##### RECORDS #####

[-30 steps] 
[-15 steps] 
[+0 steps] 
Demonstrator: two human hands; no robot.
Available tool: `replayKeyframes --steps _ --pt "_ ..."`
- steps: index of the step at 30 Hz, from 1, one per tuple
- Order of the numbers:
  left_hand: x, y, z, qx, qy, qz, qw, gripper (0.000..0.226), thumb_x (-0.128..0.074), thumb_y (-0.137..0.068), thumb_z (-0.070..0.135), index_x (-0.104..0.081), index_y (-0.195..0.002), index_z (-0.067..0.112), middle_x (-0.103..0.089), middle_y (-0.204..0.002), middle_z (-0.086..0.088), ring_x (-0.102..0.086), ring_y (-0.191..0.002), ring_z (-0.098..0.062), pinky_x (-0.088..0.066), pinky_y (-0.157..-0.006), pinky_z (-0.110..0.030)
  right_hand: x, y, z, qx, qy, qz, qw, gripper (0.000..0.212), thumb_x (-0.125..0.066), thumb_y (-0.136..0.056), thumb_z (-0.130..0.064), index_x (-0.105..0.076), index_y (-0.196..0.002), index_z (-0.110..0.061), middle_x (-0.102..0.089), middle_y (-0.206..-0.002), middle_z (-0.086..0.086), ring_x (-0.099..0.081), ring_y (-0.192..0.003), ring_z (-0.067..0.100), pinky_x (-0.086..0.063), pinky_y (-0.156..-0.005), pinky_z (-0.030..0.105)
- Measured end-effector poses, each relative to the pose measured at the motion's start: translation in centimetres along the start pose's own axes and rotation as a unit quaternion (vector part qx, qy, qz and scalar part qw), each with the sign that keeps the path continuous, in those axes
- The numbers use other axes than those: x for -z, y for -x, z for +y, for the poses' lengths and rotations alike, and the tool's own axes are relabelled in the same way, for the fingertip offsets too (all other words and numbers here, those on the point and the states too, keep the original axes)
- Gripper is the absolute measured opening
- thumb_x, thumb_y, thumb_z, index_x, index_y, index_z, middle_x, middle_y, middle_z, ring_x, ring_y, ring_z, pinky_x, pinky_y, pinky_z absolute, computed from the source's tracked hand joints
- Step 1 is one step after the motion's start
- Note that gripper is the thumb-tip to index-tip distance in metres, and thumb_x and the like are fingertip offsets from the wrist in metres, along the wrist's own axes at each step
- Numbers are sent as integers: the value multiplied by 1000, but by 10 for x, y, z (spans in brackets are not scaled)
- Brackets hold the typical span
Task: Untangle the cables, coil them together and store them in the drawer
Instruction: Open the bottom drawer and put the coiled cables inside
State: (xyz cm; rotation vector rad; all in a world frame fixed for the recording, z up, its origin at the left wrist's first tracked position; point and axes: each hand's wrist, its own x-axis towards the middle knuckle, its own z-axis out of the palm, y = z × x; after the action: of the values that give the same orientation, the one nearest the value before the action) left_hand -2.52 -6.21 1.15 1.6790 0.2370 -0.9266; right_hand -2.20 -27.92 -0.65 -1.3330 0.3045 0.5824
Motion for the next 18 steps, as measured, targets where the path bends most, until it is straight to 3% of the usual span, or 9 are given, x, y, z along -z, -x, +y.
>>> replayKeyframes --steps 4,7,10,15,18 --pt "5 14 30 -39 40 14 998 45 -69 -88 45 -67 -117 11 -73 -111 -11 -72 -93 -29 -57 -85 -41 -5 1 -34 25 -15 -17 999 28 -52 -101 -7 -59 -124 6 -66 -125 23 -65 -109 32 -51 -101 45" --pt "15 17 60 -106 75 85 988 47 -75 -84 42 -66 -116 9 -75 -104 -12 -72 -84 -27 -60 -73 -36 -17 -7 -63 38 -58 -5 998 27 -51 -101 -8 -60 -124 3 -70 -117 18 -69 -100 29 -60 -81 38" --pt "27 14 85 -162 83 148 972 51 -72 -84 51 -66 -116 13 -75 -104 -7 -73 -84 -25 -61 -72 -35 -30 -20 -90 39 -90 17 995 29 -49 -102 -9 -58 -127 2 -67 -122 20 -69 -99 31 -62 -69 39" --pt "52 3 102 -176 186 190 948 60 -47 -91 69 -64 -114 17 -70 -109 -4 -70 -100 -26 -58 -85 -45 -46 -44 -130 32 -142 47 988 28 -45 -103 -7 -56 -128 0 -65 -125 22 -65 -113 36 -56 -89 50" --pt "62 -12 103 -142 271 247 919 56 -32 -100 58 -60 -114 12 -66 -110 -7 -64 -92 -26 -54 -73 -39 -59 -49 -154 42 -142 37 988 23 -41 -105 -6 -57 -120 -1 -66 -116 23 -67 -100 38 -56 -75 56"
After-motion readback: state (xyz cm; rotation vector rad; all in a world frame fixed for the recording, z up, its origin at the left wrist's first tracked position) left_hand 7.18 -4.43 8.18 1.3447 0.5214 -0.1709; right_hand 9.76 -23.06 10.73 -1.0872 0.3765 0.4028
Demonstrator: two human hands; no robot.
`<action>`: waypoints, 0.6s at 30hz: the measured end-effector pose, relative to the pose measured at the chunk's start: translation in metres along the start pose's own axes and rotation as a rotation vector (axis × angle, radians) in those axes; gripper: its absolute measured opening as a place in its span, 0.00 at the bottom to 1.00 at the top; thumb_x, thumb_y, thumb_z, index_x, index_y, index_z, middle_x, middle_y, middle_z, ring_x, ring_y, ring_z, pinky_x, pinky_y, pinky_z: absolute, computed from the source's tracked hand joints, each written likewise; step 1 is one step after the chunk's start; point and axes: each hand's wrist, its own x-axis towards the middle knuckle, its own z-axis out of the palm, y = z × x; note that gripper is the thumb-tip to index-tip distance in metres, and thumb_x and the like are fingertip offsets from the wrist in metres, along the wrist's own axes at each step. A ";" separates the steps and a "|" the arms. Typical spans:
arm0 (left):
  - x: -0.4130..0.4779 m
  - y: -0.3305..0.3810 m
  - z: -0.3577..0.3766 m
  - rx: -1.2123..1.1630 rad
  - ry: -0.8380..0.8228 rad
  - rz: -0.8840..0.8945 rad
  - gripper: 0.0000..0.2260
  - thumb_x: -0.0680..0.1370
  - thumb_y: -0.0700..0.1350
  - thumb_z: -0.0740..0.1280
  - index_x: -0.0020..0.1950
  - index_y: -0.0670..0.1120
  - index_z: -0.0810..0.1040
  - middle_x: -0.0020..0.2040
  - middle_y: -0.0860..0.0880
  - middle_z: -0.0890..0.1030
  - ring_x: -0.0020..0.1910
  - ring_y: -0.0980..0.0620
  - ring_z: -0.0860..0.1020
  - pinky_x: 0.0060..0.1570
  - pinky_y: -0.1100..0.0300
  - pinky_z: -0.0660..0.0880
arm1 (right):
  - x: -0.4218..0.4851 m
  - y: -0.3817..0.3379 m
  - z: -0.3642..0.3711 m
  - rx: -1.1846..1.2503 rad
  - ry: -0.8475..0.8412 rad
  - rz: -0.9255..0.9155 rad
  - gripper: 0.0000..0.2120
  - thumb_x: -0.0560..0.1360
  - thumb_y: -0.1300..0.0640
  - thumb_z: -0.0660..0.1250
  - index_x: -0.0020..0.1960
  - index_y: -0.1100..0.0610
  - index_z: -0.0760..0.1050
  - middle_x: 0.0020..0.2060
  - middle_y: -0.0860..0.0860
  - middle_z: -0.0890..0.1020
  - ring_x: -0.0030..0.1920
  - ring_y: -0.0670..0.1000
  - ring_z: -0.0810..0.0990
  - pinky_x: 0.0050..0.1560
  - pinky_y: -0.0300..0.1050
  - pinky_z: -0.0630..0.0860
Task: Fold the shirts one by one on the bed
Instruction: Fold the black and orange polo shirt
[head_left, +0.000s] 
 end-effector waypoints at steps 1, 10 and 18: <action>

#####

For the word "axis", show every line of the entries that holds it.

TASK SOLUTION:
State: (xyz cm; rotation vector rad; all in a world frame fixed for the recording, z up, its origin at the left wrist's first tracked position; point and axes: each hand's wrist, its own x-axis towards the middle knuckle, its own z-axis out of the palm, y = z × x; after the action: of the values that give the same orientation, the one nearest the value before the action) left_hand -2.52 -6.21 1.15 1.6790 0.2370 -0.9266; right_hand -2.20 -27.92 -0.65 -1.3330 0.3045 0.5824
`<action>`: waypoints, 0.6s at 30hz: the measured end-effector pose, relative to the pose measured at the chunk's start: translation in metres along the start pose's own axes and rotation as a rotation vector (axis × angle, radians) in those axes; gripper: its absolute measured opening as a place in its span, 0.00 at the bottom to 1.00 at the top; thumb_x, thumb_y, thumb_z, index_x, index_y, index_z, middle_x, middle_y, middle_z, ring_x, ring_y, ring_z, pinky_x, pinky_y, pinky_z: absolute, computed from the source's tracked hand joints, each written likewise; step 1 is one step after the chunk's start; point and axes: each hand's wrist, its own x-axis towards the middle knuckle, its own z-axis out of the palm, y = z × x; note that gripper is the thumb-tip to index-tip distance in metres, and thumb_x and the like are fingertip offsets from the wrist in metres, along the wrist's own axes at each step. A ";" separates the steps and a "|" the arms. Typical spans:

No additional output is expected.